» ABOUT THIS TASK: Search each line of the data for the word "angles"; copy every line where it is found.

**** DATA BELOW

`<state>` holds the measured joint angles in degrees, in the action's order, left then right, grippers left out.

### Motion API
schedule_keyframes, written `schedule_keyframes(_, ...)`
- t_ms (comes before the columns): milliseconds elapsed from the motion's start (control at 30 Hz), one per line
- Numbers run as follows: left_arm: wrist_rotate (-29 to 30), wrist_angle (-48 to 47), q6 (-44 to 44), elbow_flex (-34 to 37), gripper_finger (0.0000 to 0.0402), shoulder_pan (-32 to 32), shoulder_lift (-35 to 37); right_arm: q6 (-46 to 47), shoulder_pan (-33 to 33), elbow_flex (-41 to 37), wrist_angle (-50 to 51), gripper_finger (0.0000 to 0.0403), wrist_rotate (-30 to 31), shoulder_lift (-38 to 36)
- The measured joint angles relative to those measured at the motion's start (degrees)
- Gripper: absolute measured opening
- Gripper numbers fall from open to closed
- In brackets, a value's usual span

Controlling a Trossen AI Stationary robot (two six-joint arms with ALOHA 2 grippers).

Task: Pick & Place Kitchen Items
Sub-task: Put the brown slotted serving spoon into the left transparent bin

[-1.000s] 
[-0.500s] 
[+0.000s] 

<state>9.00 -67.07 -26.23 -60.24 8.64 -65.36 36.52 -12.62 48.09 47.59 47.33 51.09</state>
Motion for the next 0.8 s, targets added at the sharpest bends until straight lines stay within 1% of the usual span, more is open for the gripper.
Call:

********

» TASK OUTPUT:
`<state>` holds the measured joint angles in degrees, in the action's order, left then right, grippers left out.
- The measured joint angles relative to those measured at the motion's start (degrees)

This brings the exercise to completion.